A lot has been learned over the last two years. However, it is essential for online tutors to now shift beyond emergency remote training, where technology simply substitutes face-to-face practice. Developing online tutors’ competencies in online tutoring can reduce stress and heighten tutors’ sense of wellbeing (MacIntyre et al., 2020). This all together can positively affect trainees’ learning and will, ultimately benefit our future language learners.


Cleveland-Innes, M. (2020) The community of Inquiry Framework: Designing Collaborative Online and blended learning. In Beetham, H & Sharpe, R. (Eds). Rethinking Pedagogy for a Digital Age: Principles and Practices of Design (pp. 85-102). Routledge

Hodges, C. , Moore, S., Lockee, B., Trust, T. and Bond, A., (2020). The Difference Between Emergency Remote Teaching and Online Learning.

MacIntyre, PD, Gregersen, T. & Mercer, S. (2020). Language teachers’ coping strategies during the COVID-19 conversion to online teaching: Correlations with stress, wellbeing and negative emotions.

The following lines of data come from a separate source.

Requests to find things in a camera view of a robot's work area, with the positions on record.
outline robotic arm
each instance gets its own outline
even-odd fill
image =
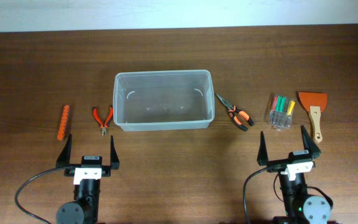
[[[260,147],[257,162],[267,166],[267,172],[277,172],[280,179],[286,217],[274,217],[274,224],[329,223],[334,203],[330,197],[316,187],[306,184],[305,172],[314,167],[313,159],[321,154],[318,146],[310,138],[305,127],[301,127],[304,150],[291,152],[287,159],[269,161],[265,137],[260,134]],[[317,190],[321,196],[310,195],[308,189]]]
[[[74,201],[63,204],[56,214],[57,223],[94,224],[98,221],[100,179],[119,168],[119,159],[110,140],[110,166],[102,166],[101,156],[83,156],[81,164],[70,164],[71,135],[60,153],[56,168],[65,169],[66,177],[74,177]]]

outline plastic screwdriver case
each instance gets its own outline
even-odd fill
[[[207,70],[119,73],[113,119],[124,131],[207,128],[214,90]]]
[[[270,110],[270,124],[277,130],[290,128],[295,100],[282,95],[273,97],[272,109]]]

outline wood grain
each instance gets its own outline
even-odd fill
[[[108,113],[115,75],[184,69],[209,70],[215,92],[249,112],[255,126],[238,130],[218,101],[208,129],[126,133],[112,125],[121,166],[102,180],[100,222],[245,222],[242,185],[259,168],[260,132],[270,159],[281,159],[302,148],[300,125],[311,129],[299,102],[291,129],[271,129],[270,95],[317,91],[328,94],[323,154],[307,183],[332,197],[333,219],[358,223],[358,25],[1,33],[0,223],[37,222],[16,208],[14,193],[55,165],[63,105],[70,105],[71,161],[100,155],[107,164],[109,138],[91,109]],[[250,181],[253,220],[285,214],[273,178]],[[50,174],[19,200],[54,223],[73,198],[72,181]]]

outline orange ribbed tool
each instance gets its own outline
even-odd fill
[[[70,110],[70,107],[68,105],[66,105],[63,108],[62,120],[60,121],[59,132],[57,133],[57,139],[59,139],[61,141],[65,137],[66,124],[67,124],[69,110]]]
[[[107,134],[107,129],[108,129],[108,125],[109,122],[112,118],[112,106],[110,106],[110,112],[109,115],[107,116],[104,124],[103,122],[100,120],[99,116],[98,116],[98,109],[97,108],[93,108],[93,117],[94,119],[100,124],[100,128],[102,129],[102,135],[106,135]]]

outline needle-nose pliers
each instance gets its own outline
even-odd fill
[[[216,96],[219,98],[219,100],[222,102],[222,104],[227,108],[227,112],[229,113],[230,118],[232,119],[233,123],[241,130],[243,131],[247,131],[248,128],[245,127],[240,121],[239,119],[235,116],[234,113],[239,114],[240,116],[242,116],[246,121],[248,121],[248,123],[253,126],[254,125],[254,121],[251,119],[251,117],[242,109],[233,106],[230,102],[228,102],[227,100],[225,100],[223,97],[221,97],[219,94],[216,93]]]

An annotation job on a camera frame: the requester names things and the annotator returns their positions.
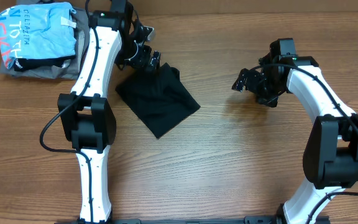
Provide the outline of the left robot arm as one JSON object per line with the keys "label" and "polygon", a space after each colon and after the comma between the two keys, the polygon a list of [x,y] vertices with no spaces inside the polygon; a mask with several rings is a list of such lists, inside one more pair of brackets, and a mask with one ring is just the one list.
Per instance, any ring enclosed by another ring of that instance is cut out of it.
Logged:
{"label": "left robot arm", "polygon": [[116,137],[116,119],[108,103],[109,82],[114,67],[130,66],[154,72],[160,52],[146,44],[154,28],[144,26],[129,1],[112,1],[108,11],[89,16],[89,45],[81,72],[69,94],[58,97],[69,153],[78,159],[82,206],[77,223],[111,223],[108,194],[108,154]]}

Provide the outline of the black t-shirt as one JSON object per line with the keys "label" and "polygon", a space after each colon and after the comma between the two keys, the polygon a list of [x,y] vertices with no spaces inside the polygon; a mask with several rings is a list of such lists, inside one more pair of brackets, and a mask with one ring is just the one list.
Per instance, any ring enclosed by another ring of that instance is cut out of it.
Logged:
{"label": "black t-shirt", "polygon": [[116,92],[157,139],[201,108],[167,63],[153,73],[136,71]]}

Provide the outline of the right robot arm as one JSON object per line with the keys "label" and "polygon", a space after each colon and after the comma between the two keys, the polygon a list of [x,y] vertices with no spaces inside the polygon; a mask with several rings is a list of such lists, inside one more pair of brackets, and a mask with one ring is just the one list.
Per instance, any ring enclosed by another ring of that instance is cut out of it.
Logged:
{"label": "right robot arm", "polygon": [[294,94],[313,123],[303,153],[305,175],[295,194],[274,215],[246,216],[244,223],[329,223],[320,216],[338,195],[358,197],[358,114],[335,94],[317,61],[297,54],[292,38],[277,39],[258,66],[242,69],[233,90],[252,92],[260,105],[277,106]]}

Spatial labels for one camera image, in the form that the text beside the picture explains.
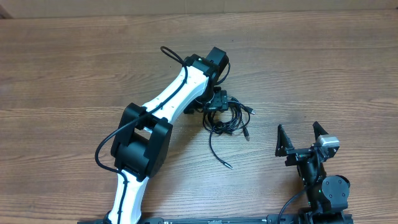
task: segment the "black cable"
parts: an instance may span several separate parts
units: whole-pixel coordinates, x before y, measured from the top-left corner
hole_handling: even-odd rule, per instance
[[[227,77],[228,74],[229,74],[229,70],[230,70],[230,69],[231,69],[231,64],[228,62],[228,71],[226,72],[225,76],[224,76],[220,81],[218,81],[218,82],[216,83],[216,85],[221,84],[221,83],[226,79],[226,77]]]
[[[303,193],[305,193],[308,189],[310,189],[311,187],[315,186],[315,184],[318,182],[319,176],[320,176],[320,169],[321,169],[321,162],[319,160],[319,155],[318,155],[318,150],[317,148],[314,149],[315,151],[315,156],[317,157],[317,176],[315,177],[315,181],[313,182],[312,185],[306,186],[304,187],[304,189],[302,191],[300,191],[299,193],[297,193],[296,195],[294,195],[289,201],[286,202],[286,204],[282,207],[282,209],[279,212],[278,215],[278,224],[280,224],[280,218],[282,218],[282,214],[284,213],[285,209],[287,208],[287,206],[292,203],[296,198],[298,198],[299,196],[301,196]]]
[[[224,166],[226,166],[230,169],[233,169],[233,167],[230,164],[228,164],[224,160],[220,159],[217,156],[217,154],[214,152],[213,146],[211,145],[211,137],[212,137],[213,133],[216,133],[219,135],[223,134],[223,133],[233,134],[234,131],[243,129],[244,135],[247,139],[247,137],[249,136],[249,133],[246,129],[246,126],[250,122],[250,113],[253,110],[247,106],[244,106],[235,97],[232,97],[232,96],[229,96],[228,108],[231,110],[231,114],[232,114],[231,120],[229,120],[227,122],[215,121],[214,117],[215,117],[217,111],[204,112],[202,125],[207,131],[210,132],[209,146],[210,146],[210,150],[213,153],[213,155],[216,157],[217,160],[219,160],[222,164],[224,164]],[[248,120],[245,123],[243,122],[242,109],[248,113]]]
[[[121,132],[123,129],[129,127],[130,125],[132,125],[132,124],[135,125],[136,123],[138,123],[138,122],[141,121],[142,119],[144,119],[144,118],[150,116],[150,115],[151,115],[152,113],[154,113],[155,111],[157,111],[157,110],[163,108],[163,106],[164,106],[169,100],[171,100],[171,99],[182,89],[182,87],[186,84],[187,79],[188,79],[188,69],[187,69],[187,65],[186,65],[185,62],[182,60],[182,58],[181,58],[180,56],[178,56],[174,51],[170,50],[170,49],[167,48],[167,47],[161,46],[161,47],[160,47],[160,50],[161,50],[164,54],[166,54],[167,56],[169,56],[170,58],[172,58],[172,59],[176,60],[178,63],[182,64],[182,67],[183,67],[184,70],[185,70],[185,78],[184,78],[183,82],[181,83],[181,85],[180,85],[168,98],[166,98],[166,100],[164,100],[163,102],[161,102],[161,103],[160,103],[158,106],[156,106],[153,110],[151,110],[150,112],[147,112],[146,114],[144,114],[144,115],[142,115],[142,116],[140,116],[140,117],[134,119],[133,121],[128,122],[127,124],[121,126],[121,127],[118,128],[117,130],[113,131],[113,132],[112,132],[110,135],[108,135],[106,138],[104,138],[104,139],[101,141],[101,143],[98,145],[98,147],[97,147],[97,149],[96,149],[96,151],[95,151],[95,162],[97,163],[98,166],[100,166],[101,168],[106,169],[106,170],[108,170],[108,171],[111,171],[111,172],[115,172],[115,173],[117,173],[117,174],[120,174],[120,175],[123,177],[123,179],[124,179],[124,182],[123,182],[124,188],[123,188],[122,197],[121,197],[121,199],[120,199],[119,211],[118,211],[118,224],[120,224],[120,218],[121,218],[123,200],[124,200],[124,196],[126,195],[126,190],[127,190],[127,183],[128,183],[127,177],[126,177],[125,174],[123,174],[123,172],[122,172],[121,170],[113,169],[113,168],[110,168],[110,167],[108,167],[108,166],[102,164],[102,163],[100,162],[100,159],[99,159],[98,155],[100,154],[101,148],[102,148],[102,147],[105,145],[105,143],[108,142],[112,137],[114,137],[115,135],[117,135],[117,133]]]

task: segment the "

System, 94-1022352.

Rapanta, C., Botturi, L., Goodyear, P., Guàrida, L. & Koole, M. (2020). Online university teaching during and after the COVID-19 crisis: Refocusing teacher presence and learning activity. Postdigital Science and Education, 2(3), 923–945. Available:

Richardson, S. and Diaz Maggioli, G. (2018) Effective professional development: principles and best practice. Part of the Cambridge Papers in ELT. Available on our blog, here.